--- REQUIRED ACTION ---
Nothing but a full, exact copy of the data is needed.

--- EXERCISE DATA ---

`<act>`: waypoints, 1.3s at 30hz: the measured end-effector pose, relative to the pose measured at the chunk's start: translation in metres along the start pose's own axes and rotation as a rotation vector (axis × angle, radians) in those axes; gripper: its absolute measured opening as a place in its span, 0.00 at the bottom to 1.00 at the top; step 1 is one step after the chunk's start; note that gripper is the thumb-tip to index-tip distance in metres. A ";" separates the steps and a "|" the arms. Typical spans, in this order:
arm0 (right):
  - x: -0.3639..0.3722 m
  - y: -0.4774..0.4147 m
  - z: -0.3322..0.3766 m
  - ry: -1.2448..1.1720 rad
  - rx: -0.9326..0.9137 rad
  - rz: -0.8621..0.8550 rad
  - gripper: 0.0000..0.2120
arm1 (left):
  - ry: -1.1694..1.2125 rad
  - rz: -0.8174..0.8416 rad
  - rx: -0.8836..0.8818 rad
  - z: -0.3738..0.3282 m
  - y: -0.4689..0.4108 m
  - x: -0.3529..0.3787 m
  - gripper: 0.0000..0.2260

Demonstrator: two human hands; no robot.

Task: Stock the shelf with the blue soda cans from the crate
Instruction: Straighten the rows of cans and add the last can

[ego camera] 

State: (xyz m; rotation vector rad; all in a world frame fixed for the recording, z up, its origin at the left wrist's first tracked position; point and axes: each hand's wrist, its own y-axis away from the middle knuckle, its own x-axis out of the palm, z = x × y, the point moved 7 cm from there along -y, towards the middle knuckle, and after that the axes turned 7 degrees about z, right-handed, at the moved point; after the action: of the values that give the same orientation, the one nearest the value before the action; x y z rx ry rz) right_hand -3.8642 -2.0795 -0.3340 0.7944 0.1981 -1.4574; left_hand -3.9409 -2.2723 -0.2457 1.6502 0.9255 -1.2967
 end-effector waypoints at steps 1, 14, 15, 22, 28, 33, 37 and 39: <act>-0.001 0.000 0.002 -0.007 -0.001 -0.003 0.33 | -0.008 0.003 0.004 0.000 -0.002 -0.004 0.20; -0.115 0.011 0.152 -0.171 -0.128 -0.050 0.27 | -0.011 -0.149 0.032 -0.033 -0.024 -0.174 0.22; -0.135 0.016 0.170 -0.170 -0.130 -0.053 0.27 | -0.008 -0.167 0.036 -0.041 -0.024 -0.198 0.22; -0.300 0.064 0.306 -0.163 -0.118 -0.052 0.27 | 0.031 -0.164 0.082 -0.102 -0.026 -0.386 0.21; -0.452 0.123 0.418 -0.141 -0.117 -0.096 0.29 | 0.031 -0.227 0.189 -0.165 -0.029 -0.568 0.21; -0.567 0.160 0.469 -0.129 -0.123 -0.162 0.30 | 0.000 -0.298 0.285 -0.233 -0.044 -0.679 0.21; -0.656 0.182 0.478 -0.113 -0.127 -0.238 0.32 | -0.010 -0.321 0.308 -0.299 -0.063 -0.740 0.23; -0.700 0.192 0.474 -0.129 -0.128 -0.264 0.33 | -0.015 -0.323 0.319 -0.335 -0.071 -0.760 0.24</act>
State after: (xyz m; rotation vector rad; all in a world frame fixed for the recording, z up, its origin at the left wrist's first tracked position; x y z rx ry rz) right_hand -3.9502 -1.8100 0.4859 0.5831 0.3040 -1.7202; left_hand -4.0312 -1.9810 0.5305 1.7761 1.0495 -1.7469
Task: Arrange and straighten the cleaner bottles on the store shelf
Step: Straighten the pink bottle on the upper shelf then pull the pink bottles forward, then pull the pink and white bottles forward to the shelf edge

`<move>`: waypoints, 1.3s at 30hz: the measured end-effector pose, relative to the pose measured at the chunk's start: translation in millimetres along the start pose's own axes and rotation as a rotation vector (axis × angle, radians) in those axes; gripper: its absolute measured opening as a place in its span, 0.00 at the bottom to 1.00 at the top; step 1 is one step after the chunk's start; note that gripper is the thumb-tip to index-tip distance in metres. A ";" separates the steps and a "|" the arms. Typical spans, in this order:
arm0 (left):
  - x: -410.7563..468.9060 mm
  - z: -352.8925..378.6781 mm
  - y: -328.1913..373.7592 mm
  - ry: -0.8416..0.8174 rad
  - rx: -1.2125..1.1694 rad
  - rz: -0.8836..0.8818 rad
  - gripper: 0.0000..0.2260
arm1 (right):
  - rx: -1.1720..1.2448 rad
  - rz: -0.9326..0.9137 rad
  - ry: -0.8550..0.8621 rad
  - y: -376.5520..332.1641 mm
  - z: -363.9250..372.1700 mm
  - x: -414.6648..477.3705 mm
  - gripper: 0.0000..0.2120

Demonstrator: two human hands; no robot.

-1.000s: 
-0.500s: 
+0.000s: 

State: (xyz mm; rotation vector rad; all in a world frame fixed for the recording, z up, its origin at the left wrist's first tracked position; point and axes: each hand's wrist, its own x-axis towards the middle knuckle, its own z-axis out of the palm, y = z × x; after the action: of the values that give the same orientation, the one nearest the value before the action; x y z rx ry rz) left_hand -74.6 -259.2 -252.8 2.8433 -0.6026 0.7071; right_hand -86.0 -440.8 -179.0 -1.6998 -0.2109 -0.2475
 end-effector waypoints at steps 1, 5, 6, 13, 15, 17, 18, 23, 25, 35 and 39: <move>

--- ANSWER TO THIS PROBLEM ---
`<act>`: waypoints, 1.3s at 30hz: the measured end-effector pose, relative to the pose measured at the chunk's start: translation in metres along the start pose's own axes and rotation as a rotation vector (axis × angle, radians) in those axes; gripper: its absolute measured opening as a place in its span, 0.00 at the bottom to 1.00 at the top; step 1 is one step after the chunk's start; note that gripper is the thumb-tip to index-tip distance in metres. A ";" separates the steps and a "|" the arms. Typical spans, in this order:
arm0 (right):
  - x: -0.3639..0.3722 m
  - y: -0.4774..0.4147 m
  - z: -0.3322..0.3766 m
  - ry: -1.2448..1.1720 rad
  - rx: -0.9326..0.9137 rad
  - rz: -0.8621..0.8550 rad
  - gripper: 0.0000..0.2120
arm1 (left):
  - ry: -1.1694..1.2125 rad
  - rz: -0.8174..0.8416 rad
  - rx: -0.8836..0.8818 rad
  - z: -0.3738..0.3282 m
  - y: -0.4689..0.4108 m
  - x: -0.3529..0.3787 m
  - gripper: 0.0000..0.2260

Demonstrator: two human hands; no robot.

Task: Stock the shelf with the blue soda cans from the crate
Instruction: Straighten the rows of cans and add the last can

[ego camera] 

State: (xyz m; rotation vector rad; all in a world frame fixed for the recording, z up, its origin at the left wrist's first tracked position; point and axes: each hand's wrist, its own y-axis away from the middle knuckle, its own x-axis out of the palm, z = x × y, the point moved 7 cm from there along -y, towards the middle knuckle, and after that the axes turned 7 degrees about z, right-handed, at the moved point; after the action: of the values that give the same orientation, the one nearest the value before the action; x y z rx ry rz) right_hand -3.8642 -2.0795 -0.3340 0.7944 0.1981 -1.4574; left_hand -3.9409 -2.2723 -0.2457 1.6502 0.9255 -1.2967
 end-effector waypoints at steps 1, 14, 15, 22, 28, 33, 37 and 39: <act>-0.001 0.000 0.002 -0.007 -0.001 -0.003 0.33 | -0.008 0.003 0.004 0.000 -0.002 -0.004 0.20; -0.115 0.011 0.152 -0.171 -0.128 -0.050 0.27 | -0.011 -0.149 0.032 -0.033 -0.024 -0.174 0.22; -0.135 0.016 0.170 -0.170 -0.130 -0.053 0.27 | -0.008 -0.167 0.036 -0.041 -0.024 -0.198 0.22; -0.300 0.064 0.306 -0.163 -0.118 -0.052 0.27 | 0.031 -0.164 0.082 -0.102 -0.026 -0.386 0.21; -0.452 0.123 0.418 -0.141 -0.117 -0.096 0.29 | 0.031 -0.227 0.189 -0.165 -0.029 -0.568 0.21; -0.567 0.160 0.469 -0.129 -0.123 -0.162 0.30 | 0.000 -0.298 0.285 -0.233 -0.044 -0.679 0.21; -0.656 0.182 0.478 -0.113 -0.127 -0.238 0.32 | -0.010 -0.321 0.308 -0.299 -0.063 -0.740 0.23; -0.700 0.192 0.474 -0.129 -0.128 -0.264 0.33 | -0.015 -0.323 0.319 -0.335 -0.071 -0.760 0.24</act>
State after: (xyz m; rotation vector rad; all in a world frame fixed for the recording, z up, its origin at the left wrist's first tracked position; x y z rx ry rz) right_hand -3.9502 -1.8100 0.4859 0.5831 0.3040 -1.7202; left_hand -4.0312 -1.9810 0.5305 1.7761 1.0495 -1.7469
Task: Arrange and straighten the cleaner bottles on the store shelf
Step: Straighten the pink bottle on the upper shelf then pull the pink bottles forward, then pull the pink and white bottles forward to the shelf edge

`<move>`: waypoints, 1.3s at 30hz: the measured end-effector pose, relative to the pose measured at the chunk's start: translation in millimetres along the start pose's own axes and rotation as a rotation vector (axis × angle, radians) in those axes; gripper: its absolute measured opening as a place in its span, 0.00 at the bottom to 1.00 at the top; step 1 is one step after the chunk's start; note that gripper is the thumb-tip to index-tip distance in metres. A ";" separates the steps and a "|" the arms. Typical spans, in this order:
arm0 (left):
  - x: -410.7563..468.9060 mm
  - z: -352.8925..378.6781 mm
  - y: -328.1913..373.7592 mm
  - ry: -0.8416..0.8174 rad
  - rx: -1.2125..1.1694 rad
  - rz: -0.8836..0.8818 rad
  - gripper: 0.0000..0.2260
arm1 (right):
  - rx: -1.1720..1.2448 rad
  - rz: -0.9326..0.9137 rad
  - ry: -0.8550..0.8621 rad
  - y: -376.5520..332.1641 mm
  - z: -363.9250..372.1700 mm
  - x: -414.6648..477.3705 mm
  - gripper: 0.0000..0.2120

Demonstrator: two human hands; no robot.

-1.000s: 
-0.500s: 
+0.000s: 

State: (xyz mm; rotation vector rad; all in a world frame fixed for the recording, z up, its origin at the left wrist's first tracked position; point and axes: each hand's wrist, its own x-axis towards the middle knuckle, its own z-axis out of the palm, y = z × x; after the action: of the values that give the same orientation, the one nearest the value before the action; x y z rx ry rz) left_hand -74.6 -259.2 -252.8 2.8433 -0.6026 0.7071; right_hand -86.0 -440.8 -179.0 -1.6998 -0.2109 -0.2475
 end-effector waypoints at steps 1, 5, 6, 13, 15, 17, 18, 23, 25, 35 and 39: <move>

There is nothing more to add to the answer.